RELATIONSHIPS BETWEEN COAGULATION AND THROMBOSIS

凝血与血栓形成之间的关系

• 批准号: 3485909
• 负责人: SAMUEL I RAPAPORT
• 金额: $ 59.39万
• 依托单位: UNIVERSITY OF CALIFORNIA, SAN DIEGO
• 依托单位国家: 美国
• 财政年份: 1988
• 资助国家: 美国
• 起止时间: 1988-05-01 至 1996-04-30
• 项目状态: 已结题
• 来源: https://reporter.nih.gov/project-details/3485909
• 关键词: activation product; anticoagulants; antithrombin III; clotting factor; coagulation factor IX; coagulation factor V; coagulation factor VII; coagulation factor X; goats; human subject; laboratory mouse; laboratory rabbit; phospholipids; plasma; protein C; protein S; systemic lupus erythematosus; thromboplastin; thrombosis

The goal of this integrated biochemical, physiological and clinical program is to study mechanisms initiating and regulating the tissue factor-dependent pathway of blood coagulation during hemostasis and in pathologic states.
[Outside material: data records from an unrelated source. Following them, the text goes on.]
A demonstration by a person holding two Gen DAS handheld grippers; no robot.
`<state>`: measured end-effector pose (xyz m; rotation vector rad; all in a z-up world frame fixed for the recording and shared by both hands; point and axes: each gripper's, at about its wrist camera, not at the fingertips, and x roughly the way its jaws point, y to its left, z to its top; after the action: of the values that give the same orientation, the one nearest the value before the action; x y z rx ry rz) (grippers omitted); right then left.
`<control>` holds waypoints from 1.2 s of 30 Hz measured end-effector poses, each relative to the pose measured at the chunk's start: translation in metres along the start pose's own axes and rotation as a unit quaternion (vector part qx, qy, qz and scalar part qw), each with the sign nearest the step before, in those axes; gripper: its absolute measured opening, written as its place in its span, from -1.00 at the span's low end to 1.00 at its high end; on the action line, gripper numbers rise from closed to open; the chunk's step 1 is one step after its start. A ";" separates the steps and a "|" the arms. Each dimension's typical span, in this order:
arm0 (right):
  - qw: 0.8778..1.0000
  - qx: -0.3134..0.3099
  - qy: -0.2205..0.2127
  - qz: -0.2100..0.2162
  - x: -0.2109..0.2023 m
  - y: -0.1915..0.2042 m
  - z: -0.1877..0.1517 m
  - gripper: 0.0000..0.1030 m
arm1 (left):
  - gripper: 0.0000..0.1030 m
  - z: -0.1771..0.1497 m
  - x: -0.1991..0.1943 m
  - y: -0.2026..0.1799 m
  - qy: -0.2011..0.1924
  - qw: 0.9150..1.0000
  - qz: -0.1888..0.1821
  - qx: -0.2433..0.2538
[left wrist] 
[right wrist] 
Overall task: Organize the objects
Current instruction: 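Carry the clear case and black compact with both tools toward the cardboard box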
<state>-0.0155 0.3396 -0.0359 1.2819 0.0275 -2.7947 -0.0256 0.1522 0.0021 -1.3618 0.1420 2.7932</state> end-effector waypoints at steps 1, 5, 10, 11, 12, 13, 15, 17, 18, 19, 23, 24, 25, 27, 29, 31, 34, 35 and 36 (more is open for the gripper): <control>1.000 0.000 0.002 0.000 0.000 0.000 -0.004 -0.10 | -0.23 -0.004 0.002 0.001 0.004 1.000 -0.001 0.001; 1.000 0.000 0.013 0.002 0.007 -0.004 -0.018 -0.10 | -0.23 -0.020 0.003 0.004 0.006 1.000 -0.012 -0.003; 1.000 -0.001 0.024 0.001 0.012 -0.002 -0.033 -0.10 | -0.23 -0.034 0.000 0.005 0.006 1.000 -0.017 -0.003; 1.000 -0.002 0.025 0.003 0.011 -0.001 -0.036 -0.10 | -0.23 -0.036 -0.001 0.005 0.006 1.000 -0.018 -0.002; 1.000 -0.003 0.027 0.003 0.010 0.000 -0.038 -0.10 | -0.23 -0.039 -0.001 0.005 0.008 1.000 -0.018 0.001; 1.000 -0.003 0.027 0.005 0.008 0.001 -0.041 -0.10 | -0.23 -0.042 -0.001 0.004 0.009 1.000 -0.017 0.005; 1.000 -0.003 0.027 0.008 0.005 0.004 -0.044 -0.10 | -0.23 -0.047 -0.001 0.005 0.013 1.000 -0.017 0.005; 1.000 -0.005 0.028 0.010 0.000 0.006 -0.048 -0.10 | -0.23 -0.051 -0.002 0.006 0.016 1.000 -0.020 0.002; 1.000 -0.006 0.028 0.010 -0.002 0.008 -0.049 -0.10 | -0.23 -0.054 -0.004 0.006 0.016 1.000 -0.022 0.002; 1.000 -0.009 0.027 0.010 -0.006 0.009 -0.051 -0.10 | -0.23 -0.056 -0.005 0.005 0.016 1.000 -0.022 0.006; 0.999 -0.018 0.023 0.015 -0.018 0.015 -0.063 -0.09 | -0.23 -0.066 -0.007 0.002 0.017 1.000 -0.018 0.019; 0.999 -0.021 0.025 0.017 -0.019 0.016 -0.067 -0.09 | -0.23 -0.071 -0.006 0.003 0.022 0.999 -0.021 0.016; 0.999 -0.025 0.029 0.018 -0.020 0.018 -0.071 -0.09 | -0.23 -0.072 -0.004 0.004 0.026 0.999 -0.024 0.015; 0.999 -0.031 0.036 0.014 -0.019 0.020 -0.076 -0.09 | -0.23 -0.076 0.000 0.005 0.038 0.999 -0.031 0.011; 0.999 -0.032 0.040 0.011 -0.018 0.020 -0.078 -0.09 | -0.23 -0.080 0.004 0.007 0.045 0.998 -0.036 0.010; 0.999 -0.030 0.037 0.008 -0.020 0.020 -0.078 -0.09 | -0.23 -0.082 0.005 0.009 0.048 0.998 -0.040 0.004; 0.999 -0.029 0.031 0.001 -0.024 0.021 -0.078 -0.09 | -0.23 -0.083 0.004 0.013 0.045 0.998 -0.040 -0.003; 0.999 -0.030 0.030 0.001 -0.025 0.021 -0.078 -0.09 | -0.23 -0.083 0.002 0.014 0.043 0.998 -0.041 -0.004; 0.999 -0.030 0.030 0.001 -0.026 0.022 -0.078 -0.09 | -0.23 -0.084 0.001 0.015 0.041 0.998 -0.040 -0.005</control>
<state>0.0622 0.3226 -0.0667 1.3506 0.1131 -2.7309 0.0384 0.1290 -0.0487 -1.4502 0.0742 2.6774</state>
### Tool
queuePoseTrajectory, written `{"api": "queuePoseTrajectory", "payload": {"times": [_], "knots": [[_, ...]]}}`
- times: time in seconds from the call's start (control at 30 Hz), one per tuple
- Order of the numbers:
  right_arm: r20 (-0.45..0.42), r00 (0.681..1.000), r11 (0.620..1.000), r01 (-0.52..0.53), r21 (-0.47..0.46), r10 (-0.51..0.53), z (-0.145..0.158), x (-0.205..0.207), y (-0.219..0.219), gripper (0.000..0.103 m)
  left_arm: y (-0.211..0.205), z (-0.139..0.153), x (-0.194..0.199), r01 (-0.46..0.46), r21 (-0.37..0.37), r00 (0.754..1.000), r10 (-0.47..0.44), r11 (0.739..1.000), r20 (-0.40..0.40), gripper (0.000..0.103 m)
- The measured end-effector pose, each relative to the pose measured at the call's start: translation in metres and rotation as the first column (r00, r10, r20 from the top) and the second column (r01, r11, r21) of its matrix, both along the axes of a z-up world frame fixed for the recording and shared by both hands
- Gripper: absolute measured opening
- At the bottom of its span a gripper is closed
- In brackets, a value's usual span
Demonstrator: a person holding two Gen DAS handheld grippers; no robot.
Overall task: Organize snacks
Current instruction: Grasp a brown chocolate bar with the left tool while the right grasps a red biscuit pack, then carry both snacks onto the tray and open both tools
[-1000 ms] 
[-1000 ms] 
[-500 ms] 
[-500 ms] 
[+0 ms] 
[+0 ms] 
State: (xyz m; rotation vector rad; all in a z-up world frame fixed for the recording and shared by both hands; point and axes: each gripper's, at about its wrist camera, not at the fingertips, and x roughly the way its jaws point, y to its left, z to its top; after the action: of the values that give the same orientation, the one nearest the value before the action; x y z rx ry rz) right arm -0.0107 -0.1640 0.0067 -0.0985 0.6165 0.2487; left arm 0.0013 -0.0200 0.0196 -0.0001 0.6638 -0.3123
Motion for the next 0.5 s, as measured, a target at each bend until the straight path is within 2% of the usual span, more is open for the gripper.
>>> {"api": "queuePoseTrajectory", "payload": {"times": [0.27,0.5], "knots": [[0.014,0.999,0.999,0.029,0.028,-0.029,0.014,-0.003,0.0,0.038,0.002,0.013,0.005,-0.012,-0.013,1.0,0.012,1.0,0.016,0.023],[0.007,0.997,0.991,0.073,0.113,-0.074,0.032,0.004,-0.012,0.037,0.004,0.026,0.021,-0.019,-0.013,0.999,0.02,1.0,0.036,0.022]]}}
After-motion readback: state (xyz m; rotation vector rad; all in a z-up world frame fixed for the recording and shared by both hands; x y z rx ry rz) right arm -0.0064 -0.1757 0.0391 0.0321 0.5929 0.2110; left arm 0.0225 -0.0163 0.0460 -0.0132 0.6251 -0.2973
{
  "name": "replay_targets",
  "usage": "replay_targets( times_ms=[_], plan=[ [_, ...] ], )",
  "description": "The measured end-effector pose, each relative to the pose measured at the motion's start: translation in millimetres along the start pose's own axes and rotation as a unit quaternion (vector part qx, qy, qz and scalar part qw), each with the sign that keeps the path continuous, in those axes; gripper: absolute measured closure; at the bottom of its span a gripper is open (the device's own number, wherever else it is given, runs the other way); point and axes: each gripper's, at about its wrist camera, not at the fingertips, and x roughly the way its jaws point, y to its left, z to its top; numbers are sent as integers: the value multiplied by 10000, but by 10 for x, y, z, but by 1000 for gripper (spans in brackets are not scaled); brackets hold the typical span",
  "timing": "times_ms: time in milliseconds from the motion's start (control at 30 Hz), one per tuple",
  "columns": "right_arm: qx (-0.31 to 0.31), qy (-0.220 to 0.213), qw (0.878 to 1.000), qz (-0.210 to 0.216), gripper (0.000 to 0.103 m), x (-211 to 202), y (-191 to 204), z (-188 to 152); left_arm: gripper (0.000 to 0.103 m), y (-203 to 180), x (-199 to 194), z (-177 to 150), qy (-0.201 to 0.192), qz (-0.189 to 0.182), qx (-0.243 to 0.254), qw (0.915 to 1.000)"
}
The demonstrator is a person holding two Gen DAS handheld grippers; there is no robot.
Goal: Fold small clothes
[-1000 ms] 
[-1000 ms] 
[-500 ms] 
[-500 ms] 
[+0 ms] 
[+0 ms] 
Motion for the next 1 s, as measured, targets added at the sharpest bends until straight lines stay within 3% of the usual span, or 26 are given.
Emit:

Biochmical reactions will be studied in purified and plasma systems, utilizing activation peptide release assays to measure activation of factors IX and X and the ratio of factor VII clotting to amidolytic activity coupled with radioactivity profiles of labeled factor VII measure activation of factor VII. A major effort will be made to purify a previously undescribed plasma material that, with factor Xa, inhibits factor VIIa-tissue factor enzymatic activity and to delineate the mechanism of the inhibition. A second biochemical project will focus upon activation of factor VII. The extent of activation will be related to rates of tissue factor-dependent activation of factor IX and X to determine whether generation of minimal amounts of factor VIIa can yield maximum rates of activation of factors IX and X. The ability will be evaluated of phospholipid on activated platelets and of phospholipid on unperturbed human endothelial cells to support factor Xa and factor IXa-induced activation of factor VII. A third biochemical project will focus upon the ability of zymogen factor VII to interact with tissue factor formed on cultured human endothelial cells with resultant activation of factors IX and X. Antithrombin III and the above described plasma inhibitory material will be included in some reaction mixtures. In additional experiments, increasing amounts of preformed factor VIIa will be added to the incubation mixtures with factor VII. Physiologic experiments will be carried out in rabbits to determine if infusion of tissue factor or injection of endotoxin can deplete plasma of the inhibitory material required for neutralization of factor VIIa-tissue factor. Plasma inhibitory factor levels will also be measured in patients. A quantitative assay for plasma inhibitory factor has been designed for these purposes. Other clinical projects will include studies of (1) the importance of platelet factor V for hemostasis in patients with factor V anticoagulants, (2) the relation between antiprothrombin antibodies and the lupus anticoagulant, and (3) diagnostic techniques and manifestations of thrombosis in hereditary protein C and protein S deficiency.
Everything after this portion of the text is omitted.